Once the data is captured, the second problem is parsing and converting that data to a easily usable format. The raw packet format contains a large amount of unnecessary data, and would require repeated, expensive parsing to be used for NFS analysis. There are four main challenges in conversion: representation, storage, performance and anonymization. Data representation is the challenge of deciding the logical structure of the converted data. Storage format is the challenge of picking a suitable physical structure for the converted data. Conversion performance is the challenge of making the conversion run quickly, ideally faster than the capture stage. Trace anonymization is the challenge of hiding sensitive information present in the data and is necessary for being able to release traces.
One lesson we learned after conversion is that the converter's version number should be included in the trace. As with most programs, there can be bugs. Having the version number in the trace makes it easy to determine which flaws need to be handled. For systems such as subversion or git, we recommend the atomic check-in ID as a suitable version number.
A second lesson was preservation of data. An NFS parser will discard data both for space reasons and for anonymization. Keeping underlying information, such as per packet conversion in addition to per NFS-request conversion can enable cross checking between analysis. We caught an early bug in our converter that failed to record packet fragments by comparing the packet rates and the NFS rates.
One option for the representation is the format used in the Ellard (11) traces: one line per request or reply in a text file with field names to identify the different parameters in the RPC. This format is slow to parse, and works poorly for representing readdir, which has an arbitrary number of response fields. Therefore, we chose to use a more relational data structuring (7).
We have a primary data table with the common fields present in every request or reply, and an identifier for each RPC. We then have secondary tables that contain request-type specific information, such as a single table for RPC's that include attributes, and a single table for read and write information. We then join the common table to the other tables when we want to perform an analysis that uses information in both. Because of this structure, a single RPC request or reply will have a single entry in the common table. However, a request/reply pair will have zero (no entry in the read/write table unless the operation is a read/write) or more entries (multiple attribute entries for readdir+) in other tables.
The relational structuring improves flexibility, and avoids reading unnecessary data for analyses that only need a subset of the data. For example, an analysis only looking at operation latency can simply scan the common table.

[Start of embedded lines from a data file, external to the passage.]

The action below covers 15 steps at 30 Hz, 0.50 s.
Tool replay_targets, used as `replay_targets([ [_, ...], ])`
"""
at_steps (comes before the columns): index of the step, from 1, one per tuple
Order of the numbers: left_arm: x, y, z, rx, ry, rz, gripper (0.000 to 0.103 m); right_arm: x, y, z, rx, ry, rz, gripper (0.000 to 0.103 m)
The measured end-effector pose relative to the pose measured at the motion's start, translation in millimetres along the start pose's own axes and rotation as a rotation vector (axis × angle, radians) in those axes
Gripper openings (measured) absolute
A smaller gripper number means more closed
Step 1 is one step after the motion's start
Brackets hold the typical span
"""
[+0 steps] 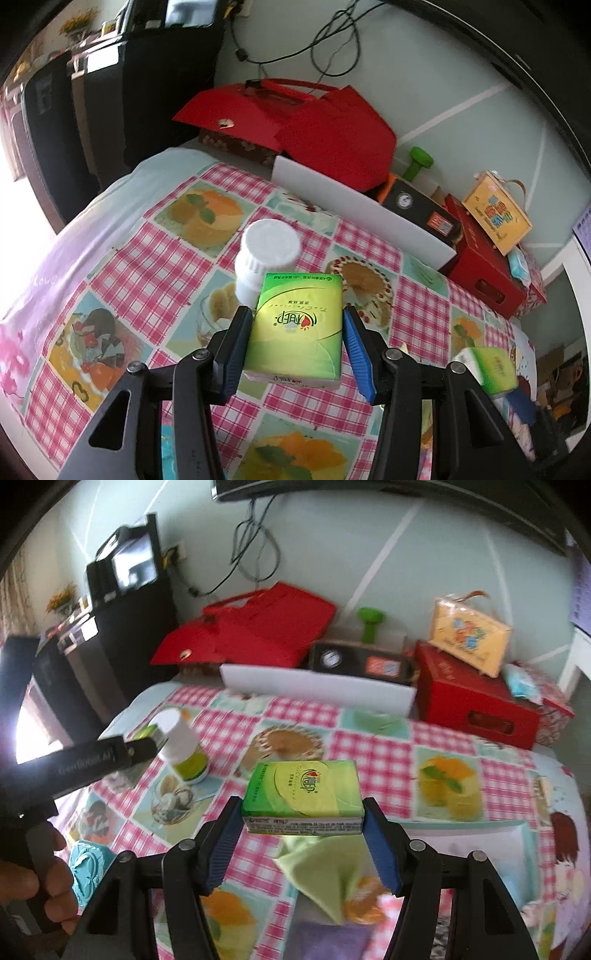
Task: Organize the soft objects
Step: 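Carry both green tissue packs over the white tray with both tools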
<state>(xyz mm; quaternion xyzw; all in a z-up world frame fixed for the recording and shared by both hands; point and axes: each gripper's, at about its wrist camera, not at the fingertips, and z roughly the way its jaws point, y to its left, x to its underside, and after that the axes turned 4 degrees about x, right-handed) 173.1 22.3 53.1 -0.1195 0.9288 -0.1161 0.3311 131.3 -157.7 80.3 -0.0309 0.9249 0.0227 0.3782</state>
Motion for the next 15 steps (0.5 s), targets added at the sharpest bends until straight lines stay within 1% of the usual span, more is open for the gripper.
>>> replay_targets([
  [8,11,-34,-12,0.039,-0.009,0.092,0.051,17,-52,-27,0.08,-0.012,0.1,0.067],
  [15,28,-66,-17,0.094,0.01,0.179,0.051,37,-95,-45,0.153,-0.007,0.184,0.067],
])
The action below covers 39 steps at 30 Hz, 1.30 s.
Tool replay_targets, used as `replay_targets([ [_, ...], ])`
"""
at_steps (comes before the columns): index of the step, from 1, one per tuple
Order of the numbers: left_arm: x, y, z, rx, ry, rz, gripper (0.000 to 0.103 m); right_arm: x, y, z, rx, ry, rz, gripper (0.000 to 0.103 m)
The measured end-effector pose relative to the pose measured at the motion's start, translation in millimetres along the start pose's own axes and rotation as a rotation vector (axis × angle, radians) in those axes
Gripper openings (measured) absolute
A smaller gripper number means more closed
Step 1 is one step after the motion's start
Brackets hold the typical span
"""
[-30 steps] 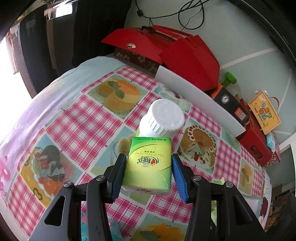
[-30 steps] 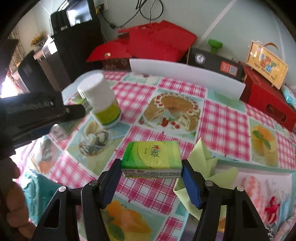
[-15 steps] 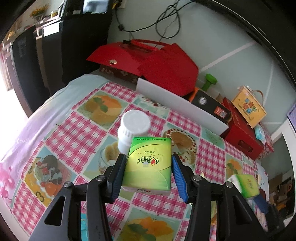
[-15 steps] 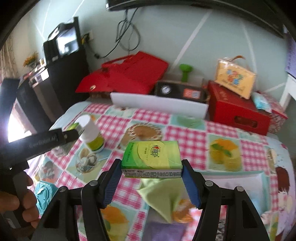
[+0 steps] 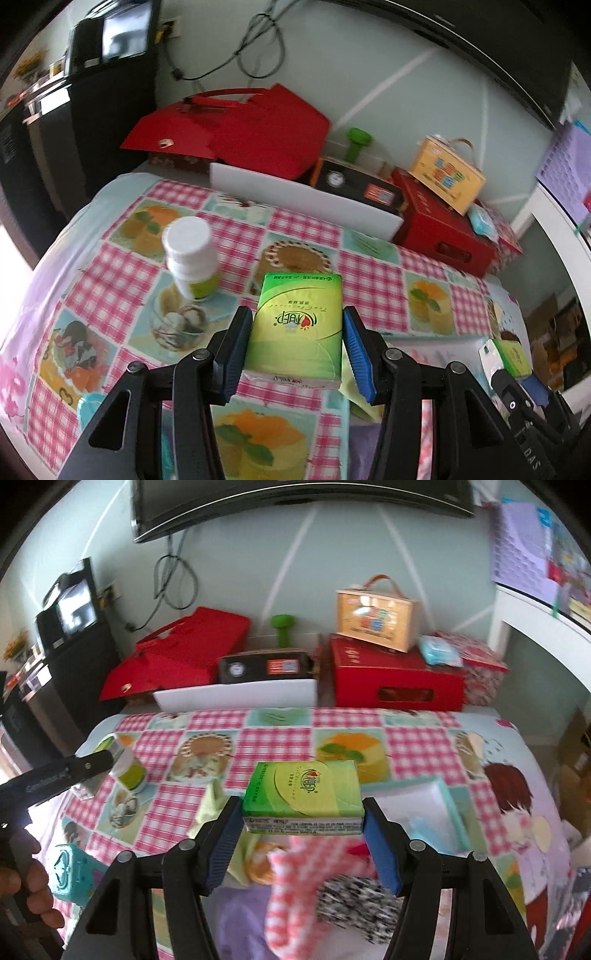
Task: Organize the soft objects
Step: 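Carry both green tissue packs over the white tray with both tools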
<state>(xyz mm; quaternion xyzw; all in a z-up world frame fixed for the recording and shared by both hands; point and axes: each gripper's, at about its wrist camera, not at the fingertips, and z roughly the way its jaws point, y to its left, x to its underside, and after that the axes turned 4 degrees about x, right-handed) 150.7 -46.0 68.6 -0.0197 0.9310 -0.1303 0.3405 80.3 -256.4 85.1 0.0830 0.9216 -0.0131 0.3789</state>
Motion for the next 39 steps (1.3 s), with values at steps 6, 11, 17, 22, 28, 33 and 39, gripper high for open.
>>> replay_targets([
  [6,16,-30,4,0.041,0.037,0.076,0.051,9,-34,-7,0.055,0.007,0.067,0.067],
  [11,32,-52,11,0.085,0.086,0.131,0.051,16,-53,-11,0.08,0.019,0.104,0.067],
  [17,54,-71,24,0.099,0.145,0.185,0.051,28,-68,-8,0.088,0.05,0.136,0.067],
  [22,69,-81,42,0.086,0.193,0.221,0.051,38,-75,13,0.078,0.112,0.157,0.067],
  [28,84,-86,63,0.069,0.261,0.24,0.051,52,-74,43,0.079,0.193,0.148,0.067],
  [33,89,-85,69,0.061,0.283,0.237,0.051,58,-71,55,0.079,0.228,0.141,0.067],
  [39,89,-86,69,0.069,0.289,0.238,0.052,57,-69,57,0.088,0.236,0.131,0.068],
])
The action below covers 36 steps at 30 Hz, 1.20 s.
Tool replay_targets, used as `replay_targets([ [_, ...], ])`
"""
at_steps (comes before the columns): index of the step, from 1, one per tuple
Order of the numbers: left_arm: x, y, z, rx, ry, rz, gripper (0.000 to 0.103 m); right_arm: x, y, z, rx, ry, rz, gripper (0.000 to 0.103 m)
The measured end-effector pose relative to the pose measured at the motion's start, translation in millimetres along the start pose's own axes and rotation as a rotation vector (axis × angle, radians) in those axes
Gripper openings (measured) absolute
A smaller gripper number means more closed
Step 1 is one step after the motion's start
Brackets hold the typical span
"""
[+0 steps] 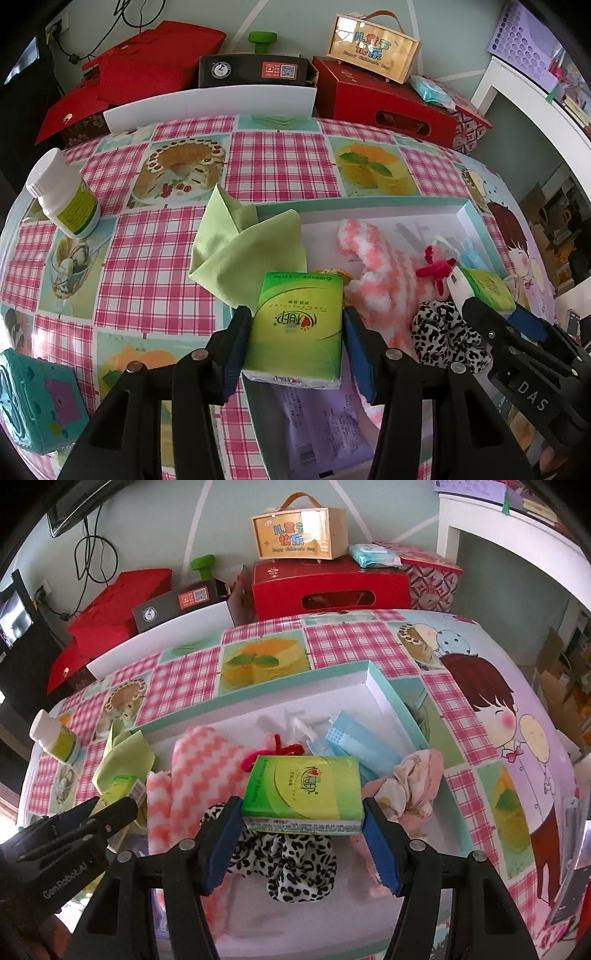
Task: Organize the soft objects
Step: 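Carry both green tissue packs over the white tray with both tools, then open the left tool to drop its tissue pack while the right tool releases its pack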
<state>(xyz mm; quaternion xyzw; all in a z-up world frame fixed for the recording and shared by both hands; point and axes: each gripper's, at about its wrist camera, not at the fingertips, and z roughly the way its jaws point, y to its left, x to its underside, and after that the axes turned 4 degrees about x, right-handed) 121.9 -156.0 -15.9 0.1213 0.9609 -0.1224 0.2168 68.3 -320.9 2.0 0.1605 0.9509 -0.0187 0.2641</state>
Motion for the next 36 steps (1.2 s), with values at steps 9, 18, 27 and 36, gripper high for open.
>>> replay_targets([
  [9,2,-5,-11,0.034,-0.005,0.015,0.059,-2,4,-5,0.041,-0.001,-0.024,0.069],
  [18,3,-5,-26,0.033,-0.04,0.011,0.062,-2,5,-17,0.036,-0.03,-0.027,0.069],
  [27,1,7,-26,-0.053,-0.078,-0.026,0.09,-1,11,-14,0.052,-0.021,-0.044,0.092],
  [36,-3,28,-23,-0.142,-0.115,-0.088,0.092,-2,12,-8,0.05,-0.011,-0.053,0.103],
])
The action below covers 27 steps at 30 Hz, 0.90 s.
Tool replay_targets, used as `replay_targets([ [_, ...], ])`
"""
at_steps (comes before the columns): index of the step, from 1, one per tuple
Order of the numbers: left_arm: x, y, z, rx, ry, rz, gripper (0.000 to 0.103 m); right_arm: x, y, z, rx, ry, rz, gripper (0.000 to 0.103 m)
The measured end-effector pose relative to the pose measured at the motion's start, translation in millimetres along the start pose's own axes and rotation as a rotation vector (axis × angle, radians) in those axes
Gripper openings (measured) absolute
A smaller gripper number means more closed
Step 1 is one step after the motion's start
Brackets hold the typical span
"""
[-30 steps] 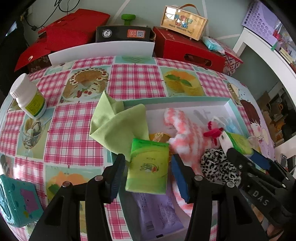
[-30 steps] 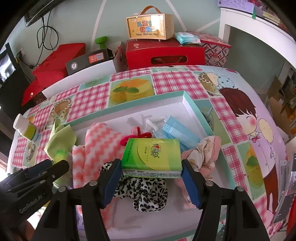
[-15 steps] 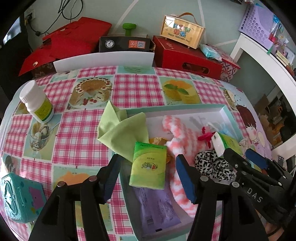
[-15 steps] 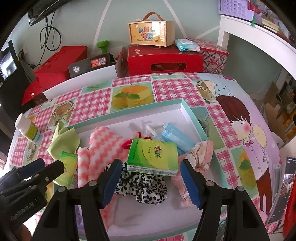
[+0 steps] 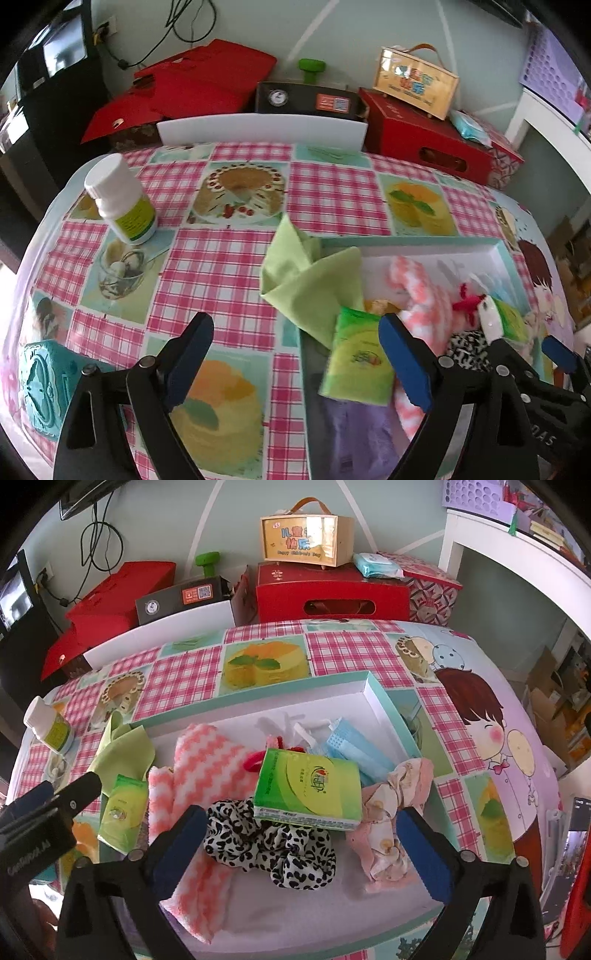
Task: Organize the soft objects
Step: 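Open the left tool to drop its tissue pack while the right tool releases its pack, then move both open tools back away from the tray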
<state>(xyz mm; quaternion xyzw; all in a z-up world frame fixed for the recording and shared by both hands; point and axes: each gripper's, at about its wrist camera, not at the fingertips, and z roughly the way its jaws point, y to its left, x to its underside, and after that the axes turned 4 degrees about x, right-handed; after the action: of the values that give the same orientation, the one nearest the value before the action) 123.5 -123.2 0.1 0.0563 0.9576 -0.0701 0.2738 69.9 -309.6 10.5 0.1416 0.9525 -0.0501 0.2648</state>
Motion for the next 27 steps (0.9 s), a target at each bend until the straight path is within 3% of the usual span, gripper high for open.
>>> replay_targets([
  [3,0,2,0,-0.009,-0.005,-0.008,0.098,0,0,0,0.0,-0.003,0.001,0.103],
  [22,-3,6,-4,-0.026,-0.013,-0.024,0.098,-1,3,-8,-0.009,-0.024,-0.009,0.103],
  [27,0,12,-17,-0.001,-0.027,-0.043,0.098,0,10,-17,-0.023,-0.041,-0.022,0.103],
])
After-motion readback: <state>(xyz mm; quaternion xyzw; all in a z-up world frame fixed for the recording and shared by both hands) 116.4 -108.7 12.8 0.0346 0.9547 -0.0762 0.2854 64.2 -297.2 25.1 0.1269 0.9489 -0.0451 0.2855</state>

Having decided to use a relational structuring for our data, we next needed to decide how to physically store the data. Three options were available to us: text, SQL, and DataSeries, our custom binary format (2) for storing trace data. Text is a traditional way of storing trace data, however, we were concerned that a text representation would be too large and too slow. Having later converted the Ellard traces to our format, we found that the analysis distributed with the traces used 25 less CPU time when the traces and analysis used DataSeries, and ran 100 faster on a 4 core machine. This disparity confirmed our intuition that text is a poor format for trace data.
SQL databases support a relational structure. However, the lack of extensive compression means that our datasets would consume a huge amount of space. We also expected that many complex queries would not benefit from SQL and would require extracting the entire tables through the slow SQL connection.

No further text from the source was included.